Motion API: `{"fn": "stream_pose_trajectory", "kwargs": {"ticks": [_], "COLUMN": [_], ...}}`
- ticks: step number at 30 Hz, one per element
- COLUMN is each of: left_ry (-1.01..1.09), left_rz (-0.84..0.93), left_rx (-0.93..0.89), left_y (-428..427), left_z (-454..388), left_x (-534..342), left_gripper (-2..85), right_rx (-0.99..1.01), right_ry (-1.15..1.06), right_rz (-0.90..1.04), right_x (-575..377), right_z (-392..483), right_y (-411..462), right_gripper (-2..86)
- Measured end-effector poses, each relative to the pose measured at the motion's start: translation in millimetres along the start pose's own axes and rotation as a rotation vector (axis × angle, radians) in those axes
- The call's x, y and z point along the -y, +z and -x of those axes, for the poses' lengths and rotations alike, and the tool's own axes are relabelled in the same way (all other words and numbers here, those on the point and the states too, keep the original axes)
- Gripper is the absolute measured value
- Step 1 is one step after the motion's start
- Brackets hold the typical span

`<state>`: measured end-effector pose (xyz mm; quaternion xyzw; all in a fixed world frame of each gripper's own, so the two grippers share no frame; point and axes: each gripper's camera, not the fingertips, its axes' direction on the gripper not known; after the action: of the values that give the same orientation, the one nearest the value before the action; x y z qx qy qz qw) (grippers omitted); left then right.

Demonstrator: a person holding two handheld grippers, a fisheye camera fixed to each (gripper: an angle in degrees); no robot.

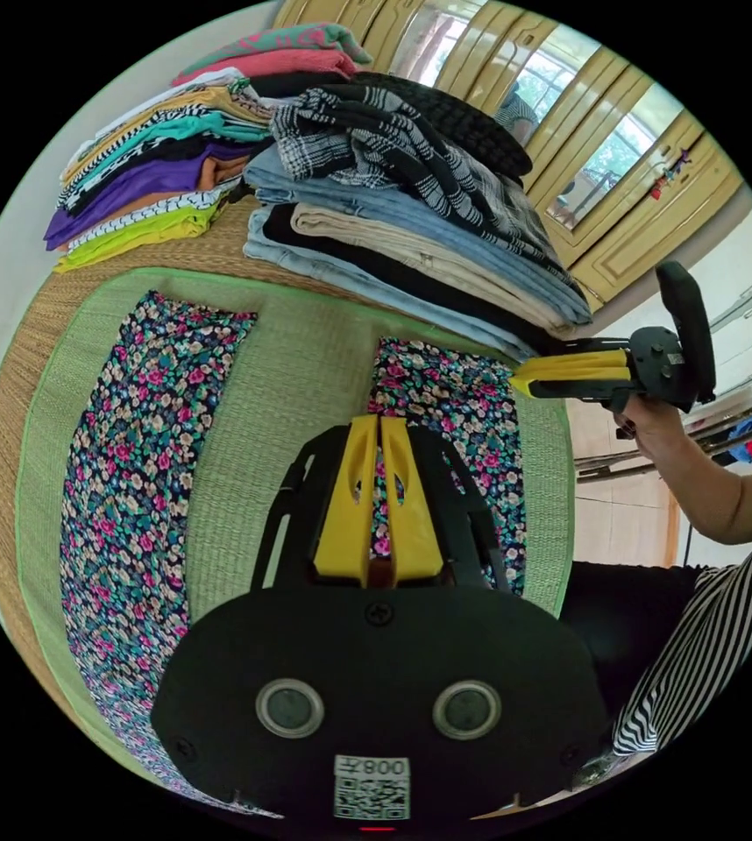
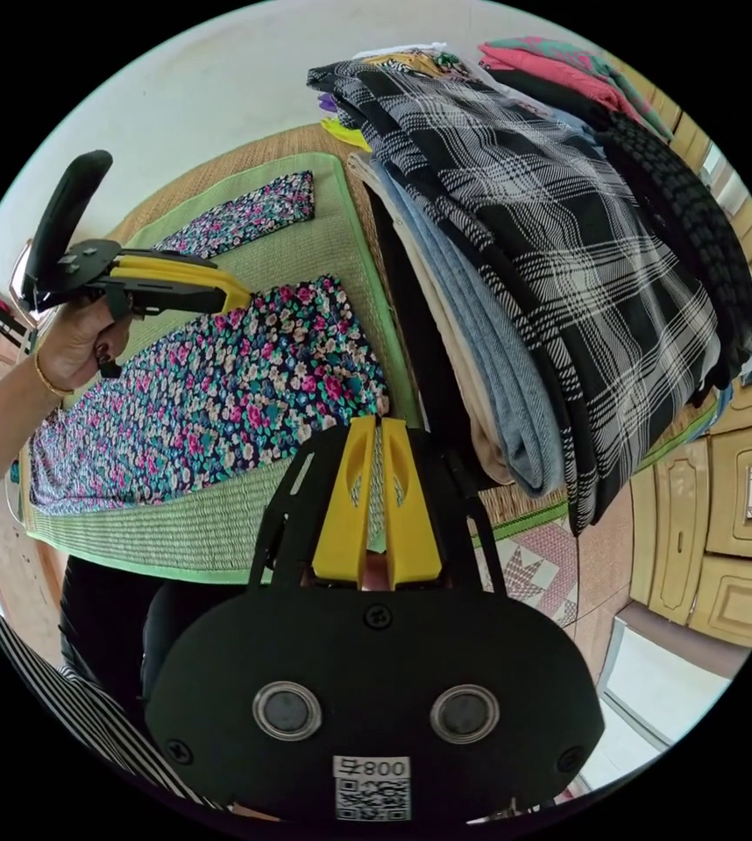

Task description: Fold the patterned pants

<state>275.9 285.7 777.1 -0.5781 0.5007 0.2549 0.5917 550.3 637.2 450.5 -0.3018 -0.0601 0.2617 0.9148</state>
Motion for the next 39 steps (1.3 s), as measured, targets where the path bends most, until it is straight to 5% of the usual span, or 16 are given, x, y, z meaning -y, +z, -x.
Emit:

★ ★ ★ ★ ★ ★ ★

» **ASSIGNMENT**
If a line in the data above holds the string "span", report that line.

» **EXERCISE SOLUTION**
- Brackets hold the typical span
Motion for the next 39 steps (1.3 s), as measured, targets where the path bends most, until it is straight to 5% of the usual span, or 16 are given, x, y, z meaning -y, +z, -x.

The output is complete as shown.